- Problem description
Go through the listing below and return each line that includes "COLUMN".

- Information supplied
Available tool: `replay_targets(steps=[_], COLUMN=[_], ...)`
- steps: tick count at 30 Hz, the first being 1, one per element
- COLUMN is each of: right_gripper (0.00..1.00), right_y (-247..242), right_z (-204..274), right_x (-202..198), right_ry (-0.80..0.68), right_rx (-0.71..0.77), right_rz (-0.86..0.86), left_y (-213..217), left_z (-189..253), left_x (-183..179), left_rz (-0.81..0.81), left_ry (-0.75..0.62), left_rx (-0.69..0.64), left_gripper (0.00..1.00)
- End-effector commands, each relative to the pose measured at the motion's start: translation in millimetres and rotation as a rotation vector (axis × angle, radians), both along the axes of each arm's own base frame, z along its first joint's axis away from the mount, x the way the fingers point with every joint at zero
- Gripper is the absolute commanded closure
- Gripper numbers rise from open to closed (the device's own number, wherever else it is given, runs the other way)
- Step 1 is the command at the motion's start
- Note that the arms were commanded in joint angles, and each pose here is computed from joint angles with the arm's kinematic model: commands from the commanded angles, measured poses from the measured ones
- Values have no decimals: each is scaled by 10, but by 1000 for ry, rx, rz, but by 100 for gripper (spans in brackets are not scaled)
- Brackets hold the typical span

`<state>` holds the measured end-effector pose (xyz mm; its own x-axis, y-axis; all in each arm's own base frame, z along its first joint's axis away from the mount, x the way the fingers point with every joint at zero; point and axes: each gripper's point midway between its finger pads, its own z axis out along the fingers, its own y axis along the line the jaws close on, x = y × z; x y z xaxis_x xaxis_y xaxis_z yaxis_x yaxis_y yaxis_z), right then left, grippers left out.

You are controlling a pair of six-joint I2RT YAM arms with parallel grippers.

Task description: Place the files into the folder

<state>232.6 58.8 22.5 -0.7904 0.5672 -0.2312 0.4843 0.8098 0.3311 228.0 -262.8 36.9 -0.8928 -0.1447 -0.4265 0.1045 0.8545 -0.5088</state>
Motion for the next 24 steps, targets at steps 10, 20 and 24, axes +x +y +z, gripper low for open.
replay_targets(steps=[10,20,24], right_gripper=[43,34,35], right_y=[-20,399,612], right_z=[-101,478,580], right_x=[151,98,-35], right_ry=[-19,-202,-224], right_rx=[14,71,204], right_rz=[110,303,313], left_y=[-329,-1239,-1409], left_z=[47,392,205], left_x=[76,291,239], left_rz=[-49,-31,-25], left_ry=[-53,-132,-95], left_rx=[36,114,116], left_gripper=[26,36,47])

- Answer to this problem
Available tool: `replay_targets(steps=[_], COLUMN=[_], ...)`
- COLUMN is each of: right_gripper (0.00..1.00), right_y (-247..242), right_z (-204..274), right_x (-202..198), right_ry (-0.80..0.68), right_rx (-0.71..0.77), right_rz (-0.86..0.86), left_y (-213..217), left_z (-189..253), left_x (-183..179), left_rz (-0.81..0.81), left_ry (-0.75..0.62), left_rx (-0.69..0.64), left_gripper (0.00..1.00)

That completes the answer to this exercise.